§ Task brief
Find the word "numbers" in the listing. Copy out each line where it occurs.

══ The records

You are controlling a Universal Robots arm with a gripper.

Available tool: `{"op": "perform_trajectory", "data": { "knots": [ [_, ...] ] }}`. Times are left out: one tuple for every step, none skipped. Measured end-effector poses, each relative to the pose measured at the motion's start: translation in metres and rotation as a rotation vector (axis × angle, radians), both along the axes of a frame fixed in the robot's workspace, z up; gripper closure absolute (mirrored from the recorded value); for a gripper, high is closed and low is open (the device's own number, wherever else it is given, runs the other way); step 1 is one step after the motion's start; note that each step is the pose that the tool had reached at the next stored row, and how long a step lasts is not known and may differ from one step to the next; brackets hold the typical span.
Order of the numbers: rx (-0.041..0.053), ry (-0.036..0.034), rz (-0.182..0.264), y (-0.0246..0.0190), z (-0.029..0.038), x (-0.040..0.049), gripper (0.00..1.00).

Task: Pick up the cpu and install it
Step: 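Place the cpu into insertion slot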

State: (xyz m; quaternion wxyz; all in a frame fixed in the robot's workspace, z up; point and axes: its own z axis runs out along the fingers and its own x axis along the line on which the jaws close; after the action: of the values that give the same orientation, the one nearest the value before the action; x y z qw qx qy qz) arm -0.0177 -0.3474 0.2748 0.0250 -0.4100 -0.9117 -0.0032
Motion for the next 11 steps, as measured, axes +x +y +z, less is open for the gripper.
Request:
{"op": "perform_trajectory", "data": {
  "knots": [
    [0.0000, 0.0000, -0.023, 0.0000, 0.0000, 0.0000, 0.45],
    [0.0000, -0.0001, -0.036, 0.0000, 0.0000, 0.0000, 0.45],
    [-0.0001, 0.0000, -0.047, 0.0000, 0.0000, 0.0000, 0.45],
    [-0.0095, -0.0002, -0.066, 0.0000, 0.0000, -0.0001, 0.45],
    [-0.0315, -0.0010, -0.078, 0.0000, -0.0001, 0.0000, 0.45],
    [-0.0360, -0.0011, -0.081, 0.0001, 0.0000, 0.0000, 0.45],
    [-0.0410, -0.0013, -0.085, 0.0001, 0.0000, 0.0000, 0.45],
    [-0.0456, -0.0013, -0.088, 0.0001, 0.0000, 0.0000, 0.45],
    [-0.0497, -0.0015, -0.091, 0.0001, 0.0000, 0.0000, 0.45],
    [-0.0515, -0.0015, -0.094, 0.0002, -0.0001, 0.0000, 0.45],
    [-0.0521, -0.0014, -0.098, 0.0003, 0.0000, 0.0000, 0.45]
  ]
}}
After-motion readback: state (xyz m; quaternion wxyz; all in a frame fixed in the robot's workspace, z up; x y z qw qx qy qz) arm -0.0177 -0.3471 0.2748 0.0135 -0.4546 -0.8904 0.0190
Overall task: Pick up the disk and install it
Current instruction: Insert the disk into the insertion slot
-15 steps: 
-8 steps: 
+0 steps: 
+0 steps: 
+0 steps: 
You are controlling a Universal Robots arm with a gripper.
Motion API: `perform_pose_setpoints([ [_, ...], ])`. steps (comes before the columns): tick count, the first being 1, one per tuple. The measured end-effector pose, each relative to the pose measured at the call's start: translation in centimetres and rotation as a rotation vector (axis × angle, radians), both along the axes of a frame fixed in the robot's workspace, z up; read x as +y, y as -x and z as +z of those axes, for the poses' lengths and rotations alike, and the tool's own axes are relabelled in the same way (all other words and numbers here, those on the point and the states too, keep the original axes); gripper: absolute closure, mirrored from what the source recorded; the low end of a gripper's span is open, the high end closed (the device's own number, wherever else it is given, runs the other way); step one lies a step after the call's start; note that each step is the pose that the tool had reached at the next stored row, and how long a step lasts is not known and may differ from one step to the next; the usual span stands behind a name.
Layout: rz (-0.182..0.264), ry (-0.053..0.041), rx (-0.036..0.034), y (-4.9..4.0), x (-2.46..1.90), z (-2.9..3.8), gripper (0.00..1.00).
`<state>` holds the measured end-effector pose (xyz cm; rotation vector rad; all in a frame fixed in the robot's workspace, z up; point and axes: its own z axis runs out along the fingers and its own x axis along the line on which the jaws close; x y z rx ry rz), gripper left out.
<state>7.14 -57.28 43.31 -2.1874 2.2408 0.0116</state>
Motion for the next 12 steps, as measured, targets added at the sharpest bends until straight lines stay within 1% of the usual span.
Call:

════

§ Expected answer
Order of the numbers: rx (-0.041..0.053), ry (-0.036..0.034), rz (-0.182..0.264), y (-0.0246..0.0190), z (-0.029..0.038), x (-0.040..0.049), gripper (0.00..1.00).
Motion API: `perform_pose_setpoints([ [_, ...], ])`. steps (comes before the columns): tick count, the first being 1, one per tuple. The measured end-effector pose, each relative to the pose measured at the call's start: translation in centimetres and rotation as a rotation vector (axis × angle, radians), both along the axes of a frame fixed in the robot's workspace, z up; read x as +y, y as -x and z as +z of those axes, for the poses' lengths and rotations alike, and the tool's own axes are relabelled in the same way (all other words and numbers here, those on the point and the states too, keep the original axes); gripper: absolute closure, mirrored from what the source recorded; the low end of a gripper's span is open, the high end closed (the device's own number, wherever else it is given, runs the other way); step one lies a step after the call's start; note that each step is the pose that the tool had reached at the next stored row, and how long a step lasts is not known and may differ from one step to the next; the usual span stands behind a name.

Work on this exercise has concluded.